Copy the complete listing word for word, but do not carry over any images.

========

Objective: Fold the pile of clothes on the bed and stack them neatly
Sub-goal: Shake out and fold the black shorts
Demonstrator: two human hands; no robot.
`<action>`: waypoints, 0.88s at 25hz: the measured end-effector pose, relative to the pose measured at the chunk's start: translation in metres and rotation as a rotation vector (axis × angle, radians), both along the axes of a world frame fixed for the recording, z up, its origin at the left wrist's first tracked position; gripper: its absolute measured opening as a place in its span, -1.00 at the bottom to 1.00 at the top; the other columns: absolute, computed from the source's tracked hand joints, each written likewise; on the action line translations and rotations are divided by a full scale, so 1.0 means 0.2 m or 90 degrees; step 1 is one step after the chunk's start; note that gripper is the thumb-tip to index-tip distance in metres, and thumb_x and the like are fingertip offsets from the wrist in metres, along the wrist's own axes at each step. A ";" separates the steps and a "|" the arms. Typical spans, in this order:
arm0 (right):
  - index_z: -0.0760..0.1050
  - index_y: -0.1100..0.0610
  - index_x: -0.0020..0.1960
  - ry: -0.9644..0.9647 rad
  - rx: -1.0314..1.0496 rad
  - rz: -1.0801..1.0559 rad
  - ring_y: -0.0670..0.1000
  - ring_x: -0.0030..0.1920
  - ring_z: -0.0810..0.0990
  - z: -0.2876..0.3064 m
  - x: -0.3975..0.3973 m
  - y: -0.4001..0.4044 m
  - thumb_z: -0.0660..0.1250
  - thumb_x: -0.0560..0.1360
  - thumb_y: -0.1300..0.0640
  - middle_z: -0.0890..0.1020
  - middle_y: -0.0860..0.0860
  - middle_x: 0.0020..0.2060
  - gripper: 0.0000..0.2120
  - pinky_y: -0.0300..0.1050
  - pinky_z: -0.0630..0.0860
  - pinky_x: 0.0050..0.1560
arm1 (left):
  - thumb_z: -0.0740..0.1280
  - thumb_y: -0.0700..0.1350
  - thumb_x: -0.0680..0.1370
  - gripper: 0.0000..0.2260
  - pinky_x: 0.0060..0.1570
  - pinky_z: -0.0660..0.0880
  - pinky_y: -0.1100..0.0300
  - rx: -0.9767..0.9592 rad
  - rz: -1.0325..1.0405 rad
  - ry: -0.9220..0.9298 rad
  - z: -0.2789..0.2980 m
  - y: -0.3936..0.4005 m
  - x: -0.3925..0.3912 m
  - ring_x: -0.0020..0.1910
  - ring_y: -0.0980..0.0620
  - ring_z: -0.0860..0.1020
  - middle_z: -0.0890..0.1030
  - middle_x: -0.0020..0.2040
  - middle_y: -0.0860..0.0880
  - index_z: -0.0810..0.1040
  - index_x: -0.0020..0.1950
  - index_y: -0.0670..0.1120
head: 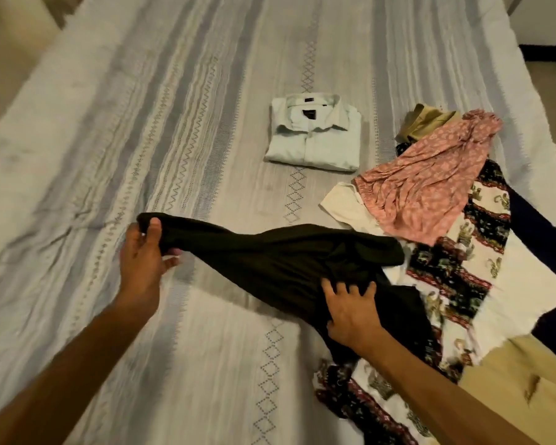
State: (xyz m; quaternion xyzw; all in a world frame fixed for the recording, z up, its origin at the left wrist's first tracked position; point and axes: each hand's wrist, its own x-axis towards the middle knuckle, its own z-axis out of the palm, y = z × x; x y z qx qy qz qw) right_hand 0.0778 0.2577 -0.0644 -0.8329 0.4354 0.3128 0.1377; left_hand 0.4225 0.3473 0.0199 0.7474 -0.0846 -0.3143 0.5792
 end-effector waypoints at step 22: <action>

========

ANSWER:
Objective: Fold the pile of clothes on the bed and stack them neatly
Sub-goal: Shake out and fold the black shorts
Demonstrator: two human hands; no robot.
`<action>`: waypoints, 0.88s at 25hz: the measured end-effector pose, relative to the pose measured at the chunk's start: translation in metres and rotation as a rotation vector (axis × angle, radians), both along the axes of a world frame fixed for the recording, z up, its origin at the left wrist's first tracked position; gripper: its absolute measured opening as a place in its span, -1.00 at the bottom to 1.00 at the top; the other columns: absolute, computed from the source's tracked hand joints, each written likewise; on the action line translations and rotations are divided by a full scale, so 1.0 means 0.2 m or 90 degrees; step 1 is one step after the chunk's start; note that gripper is the thumb-tip to index-tip distance in metres, and thumb_x and the like are fingertip offsets from the wrist in metres, along the wrist's own axes at each step. A ";" separates the steps and a "|" the arms. Typical spans, in this order:
arm0 (right):
  - index_z: -0.0760..0.1050
  - index_y: -0.1100..0.0610
  - index_x: -0.0020..0.1960
  - ry: -0.9644..0.9647 rad
  - rx: -1.0314..1.0496 rad
  - rz: -1.0801..1.0559 rad
  - ring_y: -0.0670..0.1000
  - ring_x: -0.0030..0.1920
  - ring_z: -0.0810..0.0990
  - z: -0.2876..0.3064 m
  - x: -0.3975..0.3973 m
  - y: -0.4001..0.4044 m
  - thumb_z: -0.0660..0.1250
  - thumb_x: -0.0560..0.1360
  - thumb_y: -0.1300..0.0640
  - middle_z: -0.0890..0.1020
  - middle_y: -0.0860..0.0860
  - middle_x: 0.0020..0.2060
  - gripper: 0.0000..0.2120
  - pinky_y: -0.0300..0.1050
  - pinky_z: -0.0630..0.0860
  - pinky_x: 0.0050..0.1560
arm1 (left):
  - thumb_z: -0.0740..0.1280
  - thumb_y: -0.0700..0.1350
  - thumb_x: -0.0680..0.1370
  - gripper: 0.0000..0.2260
  - pinky_x: 0.0060..0.1570
  - pinky_z: -0.0660..0.0880
  - pinky_y: -0.1100..0.0300
  - rx: -0.9767..0.9592 rad
  - rz: -1.0325..1.0405 rad
  - ry: -0.9220..0.9298 rad
  - z: -0.2789..0.2980 m
  - y: -0.3936..0.4005 m
  - x: -0.3925..0.3912 m
  - ring_x: -0.0020..0.1910
  - ring_y: -0.0980..0.0620
  - ring_z: -0.0860..0.1020
  - middle_z: -0.0890..0.1030
  - middle_x: -0.0020..0.2040
  - middle_y: -0.0860..0.0880
  - index_z: -0.0810..0.1040
  - index_x: -0.0020..0.1950
  - index_y: -0.0670..0.1120
head: 
State: (xyz m; quaternion xyzw; all in a world frame fixed for the recording, z up, its origin at the left wrist's first tracked position; point and axes: each hand's wrist, its own x-axis towards the middle knuckle, its own z-axis out of the palm, y = z × x; x y z qx qy qz qw) right_hand 0.0778 0.2577 -0.0644 -0.8329 0.4354 0.3128 0.1377; left_hand 0.4225 0.3473 0.0199 0.7474 -0.0846 -0.3143 0.5792
 end-effector waypoints at step 22: <action>

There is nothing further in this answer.